Deep learning can speed up this process, but an initial data set of annotated images is needed to train the models — at least thousands of images are needed as a baseline to train an accurate deep learning model. Even if the researchers can find and annotate 1,000 images, those images may not contain the variation of features that appear across different experimental conditions.
“You want to show your deep learning model works across different samples with different cell types and different image qualities,” Zargari said. “For example if you train your model with high quality images, it’s not going to be able to segment the low quality cell images. We can rarely find such a good data set in the microscopy field.”
To address this issue, the researchers created an image-to-image generative AI model that takes a limited set of annotated, labeled cell images and generates more, introducing more intricate and varied subcellular features and structures to create a diverse set of “synthetic” images.
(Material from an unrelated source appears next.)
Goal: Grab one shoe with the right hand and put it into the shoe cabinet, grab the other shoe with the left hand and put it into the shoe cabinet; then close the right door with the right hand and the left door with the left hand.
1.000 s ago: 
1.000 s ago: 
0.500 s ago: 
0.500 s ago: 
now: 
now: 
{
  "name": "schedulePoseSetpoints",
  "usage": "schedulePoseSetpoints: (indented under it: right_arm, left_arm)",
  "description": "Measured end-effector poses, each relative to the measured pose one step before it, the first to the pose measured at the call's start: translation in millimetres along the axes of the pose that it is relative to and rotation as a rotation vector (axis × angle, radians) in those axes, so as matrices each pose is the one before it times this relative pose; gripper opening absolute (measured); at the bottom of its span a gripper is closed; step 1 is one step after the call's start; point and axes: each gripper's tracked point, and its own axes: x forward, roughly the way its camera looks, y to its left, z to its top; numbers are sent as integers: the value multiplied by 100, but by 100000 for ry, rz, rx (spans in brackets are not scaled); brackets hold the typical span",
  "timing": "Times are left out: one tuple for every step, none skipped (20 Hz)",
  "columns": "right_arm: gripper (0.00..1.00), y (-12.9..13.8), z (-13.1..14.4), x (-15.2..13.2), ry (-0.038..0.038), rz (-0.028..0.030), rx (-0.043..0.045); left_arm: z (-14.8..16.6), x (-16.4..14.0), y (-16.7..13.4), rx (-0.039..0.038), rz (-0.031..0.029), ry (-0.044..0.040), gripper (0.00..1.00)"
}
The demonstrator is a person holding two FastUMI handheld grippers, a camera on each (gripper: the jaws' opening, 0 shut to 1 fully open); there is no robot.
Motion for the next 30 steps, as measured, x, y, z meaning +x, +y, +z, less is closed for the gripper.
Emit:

Notably, they can generate annotated images with a high density of cells, which are especially difficult to annotate by hand and are especially relevant for studying tissues. This technique works to process and generate images of different cell types as well as different imaging modalities, such as those taken using fluorescence or histological staining.
Zargari, who led the development of the generative model, employed a commonly used AI algorithm called a “cycle generative adversarial network” for creating realistic images. The generative model is enhanced with so-called “augmentation functions” and a “style injecting network,” which helps the generator to create a wide variety of high quality synthetic images that show different possibilities for what the cells could look like. To the researchers' knowledge, this is the first time style injecting techniques have been used in this context.
Then, this diverse set of synthetic images created by the generator are used to train a model to accurately carry out cell segmentation on new, real images taken during experiments.
“Using a limited data set, we can train a good generative model. Using that generative model, we are able to generate a more diverse and larger set of annotated, synthetic images. Using the generated synthetic images we can train a good segmentation model — that is the main idea,” Zagari said.
The researchers compared the results of their model using synthetic training data to more traditional methods of training AI to carry out cell segmentation across different types of cells. They found that their model produces significantly improved segmentation compared to models trained with conventional, limited training data. This confirms to the researchers that providing a more diverse dataset during training of the segmentation model improves performance.
Through these enhanced segmentation capabilities, the researchers will be able to better detect cells and study variability between individual cells, especially among stem cells. In the future, the researchers hope to use the technology they have developed to move beyond still images to generate videos, which can help them pinpoint which factors influence the fate of a cell early in its life and predict their future.
“We are generating synthetic images that can also be turned into a time lapse movie, where we can generate the unseen future of cells,” Shariati said. “With that, we want to see if we are able to predict the future states of a cell, like if the cell is going to grow, migrate, differentiate or divide.”